**COLLECTED DATA:**
—————

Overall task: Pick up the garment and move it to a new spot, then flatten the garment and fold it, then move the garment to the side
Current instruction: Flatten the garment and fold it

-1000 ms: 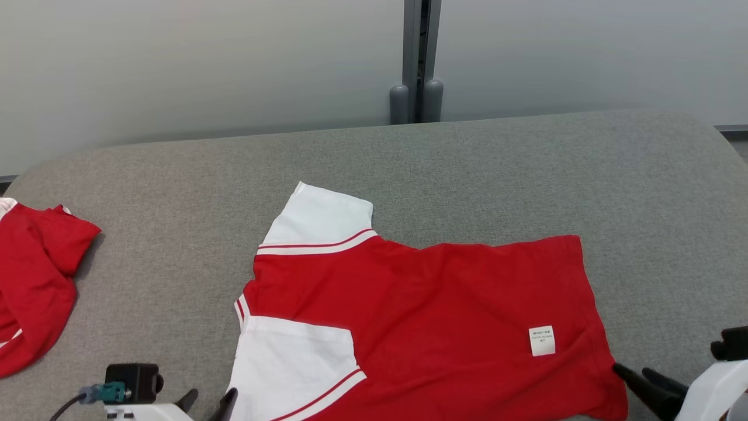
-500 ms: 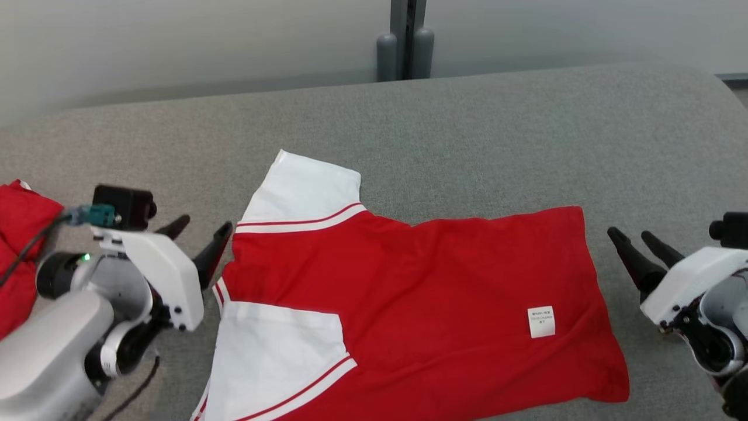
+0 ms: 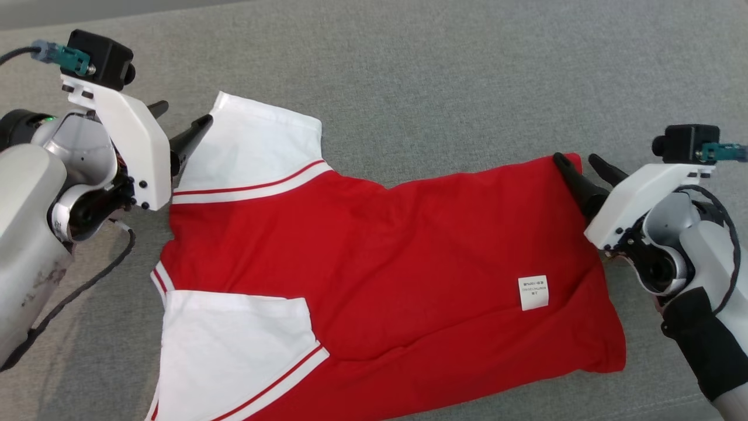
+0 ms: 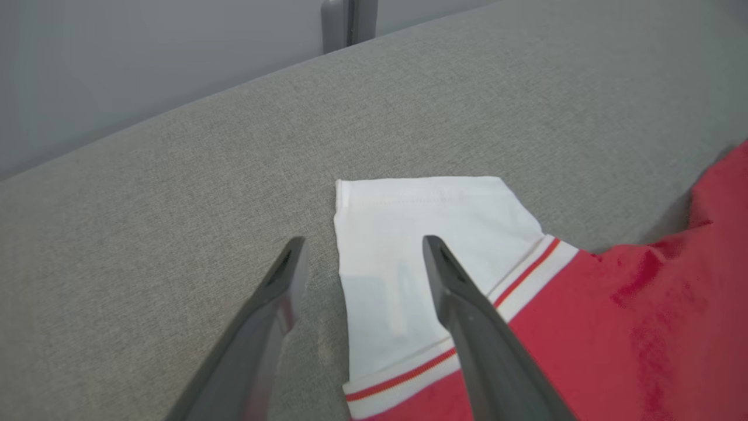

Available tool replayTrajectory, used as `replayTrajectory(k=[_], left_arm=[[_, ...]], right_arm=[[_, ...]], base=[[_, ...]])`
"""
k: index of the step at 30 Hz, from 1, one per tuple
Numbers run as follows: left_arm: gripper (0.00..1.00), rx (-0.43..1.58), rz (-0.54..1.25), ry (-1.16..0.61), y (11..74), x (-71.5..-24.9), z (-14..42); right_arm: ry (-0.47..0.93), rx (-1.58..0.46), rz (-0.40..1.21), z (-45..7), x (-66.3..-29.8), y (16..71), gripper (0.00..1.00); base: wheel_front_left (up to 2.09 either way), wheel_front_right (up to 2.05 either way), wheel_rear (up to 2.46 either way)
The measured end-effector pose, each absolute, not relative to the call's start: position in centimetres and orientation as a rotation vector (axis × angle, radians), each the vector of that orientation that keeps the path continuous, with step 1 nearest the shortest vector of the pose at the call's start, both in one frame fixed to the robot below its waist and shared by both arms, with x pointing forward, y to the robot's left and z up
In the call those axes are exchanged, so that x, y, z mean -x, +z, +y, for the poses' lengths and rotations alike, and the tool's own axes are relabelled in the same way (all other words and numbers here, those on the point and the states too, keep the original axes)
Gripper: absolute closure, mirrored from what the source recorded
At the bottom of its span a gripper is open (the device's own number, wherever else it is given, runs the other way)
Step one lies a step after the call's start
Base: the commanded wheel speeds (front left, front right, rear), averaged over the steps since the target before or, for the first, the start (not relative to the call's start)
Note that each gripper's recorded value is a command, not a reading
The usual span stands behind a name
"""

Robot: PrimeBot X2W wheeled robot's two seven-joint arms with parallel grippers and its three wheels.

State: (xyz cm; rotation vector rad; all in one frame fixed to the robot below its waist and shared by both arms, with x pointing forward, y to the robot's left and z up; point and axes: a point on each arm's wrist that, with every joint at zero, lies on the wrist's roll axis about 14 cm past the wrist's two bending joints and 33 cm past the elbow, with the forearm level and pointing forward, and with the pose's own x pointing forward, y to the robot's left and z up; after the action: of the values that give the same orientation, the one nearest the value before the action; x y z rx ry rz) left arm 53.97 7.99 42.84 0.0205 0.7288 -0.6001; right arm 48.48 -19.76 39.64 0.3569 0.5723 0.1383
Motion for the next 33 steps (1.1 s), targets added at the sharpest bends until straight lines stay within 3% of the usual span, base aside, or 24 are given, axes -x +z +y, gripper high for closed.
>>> replayTrajectory(k=[10, 22, 23, 25, 33], left_arm=[[0.00, -0.064, 0.889, -0.649, 38.0, -56.6, 6.3], [0.00, -0.065, 0.950, -0.652, 35.4, -58.1, 5.1], [0.20, -0.064, 0.950, -0.651, 35.3, -58.2, 5.1], [1.00, -0.065, 0.947, -0.649, 35.4, -58.3, 5.0], [1.00, -0.062, 0.915, -0.640, 36.4, -58.3, 5.3]], right_arm=[[0.165, -0.352, 0.631, -18.9, -48.7, 37.9, 0.00], [0.181, -0.347, 0.634, -18.4, -49.1, 37.6, 0.00], [0.182, -0.345, 0.634, -18.4, -49.1, 37.6, 0.19], [0.184, -0.344, 0.635, -18.3, -49.2, 37.6, 1.00], [0.187, -0.337, 0.616, -18.2, -49.3, 38.2, 1.00]], base=[[0.00, 0.00, 0.00], [0.00, 0.00, 0.00], [0.00, 0.00, 0.00], [0.00, 0.00, 0.00], [0.00, 0.00, 0.00]])
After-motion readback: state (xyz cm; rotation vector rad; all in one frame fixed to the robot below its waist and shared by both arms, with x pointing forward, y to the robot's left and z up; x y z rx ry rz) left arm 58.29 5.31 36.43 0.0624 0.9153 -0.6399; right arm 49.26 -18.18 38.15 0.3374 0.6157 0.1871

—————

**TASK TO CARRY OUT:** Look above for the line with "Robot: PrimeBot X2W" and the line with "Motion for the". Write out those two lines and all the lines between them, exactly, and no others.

**EXERCISE RESPONSE:**
Robot: PrimeBot X2W wheeled robot's two seven-joint arms with parallel grippers and its three wheels.

State: (xyz cm; rotation vector rad; all in one frame fixed to the robot below its waist and shared by both arms, with x pointing forward, y to the robot's left and z up; point and axes: a point on each arm's wrist that, with every joint at zero, lies on the wrist's roll axis about 14 cm past the wrist's two bending joints and 33 cm past the elbow, with the forearm level and pointing forward, and with the pose's own x pointing forward, y to the robot's left and z up; after the action: of the values that give the same orientation, the one nearest the value before the action; x y z rx ry rz) left arm 53.97 7.99 42.84 0.0205 0.7288 -0.6001; right arm 48.48 -19.76 39.64 0.3569 0.5723 0.1383
Motion for the next 33 steps (1.1 s), targets added at the sharpest bends until straight lines stay within 3% of the usual span, base aside, or 24 are given, axes -x +z +y, gripper high for closed.

This output has been given in full.